Page MenuHomePhabricator

Missing reconciliation for MWCH
Closed, DuplicatePublic

Description

As stated in T410431#11534001, the page_id= 69510715 and wiki_id = 'enwiki' combination that is present in MariaDB, is completely absent in the wmf_content.mediwiki_content_history_v1.

After some digging the problem is most probably in the reconciliation query.
The absence of records in the wmf_content.mediwiki_content_history_v1 does not allow the query to select any record and therefore the pipeline does not produce any reconciliation.

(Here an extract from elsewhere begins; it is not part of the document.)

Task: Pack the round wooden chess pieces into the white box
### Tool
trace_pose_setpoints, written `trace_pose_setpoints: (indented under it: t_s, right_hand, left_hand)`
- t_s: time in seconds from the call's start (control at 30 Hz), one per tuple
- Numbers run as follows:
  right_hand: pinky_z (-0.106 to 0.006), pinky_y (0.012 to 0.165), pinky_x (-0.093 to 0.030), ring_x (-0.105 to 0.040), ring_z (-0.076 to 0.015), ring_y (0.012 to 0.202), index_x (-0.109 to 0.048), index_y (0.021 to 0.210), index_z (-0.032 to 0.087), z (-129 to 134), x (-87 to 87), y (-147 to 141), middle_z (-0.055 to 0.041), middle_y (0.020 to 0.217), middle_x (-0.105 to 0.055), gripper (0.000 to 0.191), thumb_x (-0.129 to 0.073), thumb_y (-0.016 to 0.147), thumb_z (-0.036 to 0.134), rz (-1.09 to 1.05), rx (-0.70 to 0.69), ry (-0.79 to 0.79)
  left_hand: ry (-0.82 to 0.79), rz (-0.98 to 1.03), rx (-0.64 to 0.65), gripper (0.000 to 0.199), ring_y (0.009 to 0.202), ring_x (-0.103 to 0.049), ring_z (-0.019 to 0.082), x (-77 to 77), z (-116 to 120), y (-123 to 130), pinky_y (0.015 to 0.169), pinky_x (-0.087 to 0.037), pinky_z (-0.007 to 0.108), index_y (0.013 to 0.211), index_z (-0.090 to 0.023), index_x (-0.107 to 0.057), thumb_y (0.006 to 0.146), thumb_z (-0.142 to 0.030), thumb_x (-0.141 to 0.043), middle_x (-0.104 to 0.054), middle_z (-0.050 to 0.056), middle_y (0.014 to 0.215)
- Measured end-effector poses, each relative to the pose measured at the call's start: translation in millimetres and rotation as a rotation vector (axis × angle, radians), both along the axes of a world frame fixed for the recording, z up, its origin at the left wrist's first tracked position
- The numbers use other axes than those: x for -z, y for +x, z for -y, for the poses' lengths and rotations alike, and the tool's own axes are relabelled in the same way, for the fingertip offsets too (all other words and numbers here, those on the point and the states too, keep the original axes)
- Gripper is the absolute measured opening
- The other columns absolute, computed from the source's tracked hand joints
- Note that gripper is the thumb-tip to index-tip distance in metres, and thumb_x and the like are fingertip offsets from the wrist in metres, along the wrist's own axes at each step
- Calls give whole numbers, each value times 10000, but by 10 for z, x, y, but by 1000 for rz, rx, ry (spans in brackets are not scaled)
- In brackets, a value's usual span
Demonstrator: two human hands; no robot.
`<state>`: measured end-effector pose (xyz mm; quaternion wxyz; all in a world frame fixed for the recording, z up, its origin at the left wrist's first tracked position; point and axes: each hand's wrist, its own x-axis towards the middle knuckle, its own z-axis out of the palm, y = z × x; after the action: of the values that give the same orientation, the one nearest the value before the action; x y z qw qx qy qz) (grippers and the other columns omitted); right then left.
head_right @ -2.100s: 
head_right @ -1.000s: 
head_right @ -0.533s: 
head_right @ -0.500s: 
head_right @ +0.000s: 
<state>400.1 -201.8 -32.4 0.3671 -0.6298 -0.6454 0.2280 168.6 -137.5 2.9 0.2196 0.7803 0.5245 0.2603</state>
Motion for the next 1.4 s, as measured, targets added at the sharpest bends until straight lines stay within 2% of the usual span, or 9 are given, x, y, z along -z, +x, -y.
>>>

In this task we want to find a solution to the missing reconciliation

Event Timeline

My change is the following:

from pyspark.sql import functions as F
from pyspark.sql.window import Window
deletes_and_restores_query="""
SELECT distinct log_page AS page_id, log_action, log_timestamp
        
         FROM logging FORCE INDEX (log_page_id_time)
         
        WHERE log_type = 'delete'
          AND log_action in ('delete', 'restore')
         """
delete_restores_df = spark.read \
    .format("jdbc") \
    .option("driver", "com.mysql.cj.jdbc.Driver") \
    .option('numPartitions', 1) \
    .option("url", f"jdbc:mysql://{host}:{port}/{wikidb}") \
    .option("query", deletes_and_restores_query) \
    .option("user", "research") \
    .option("password", pw) \
    .load()
window_spec = Window.partitionBy("page_id").orderBy(F.col("log_timestamp").desc())
delete_restores_df = delete_restores_df.withColumn("rn", F.row_number().over(window_spec))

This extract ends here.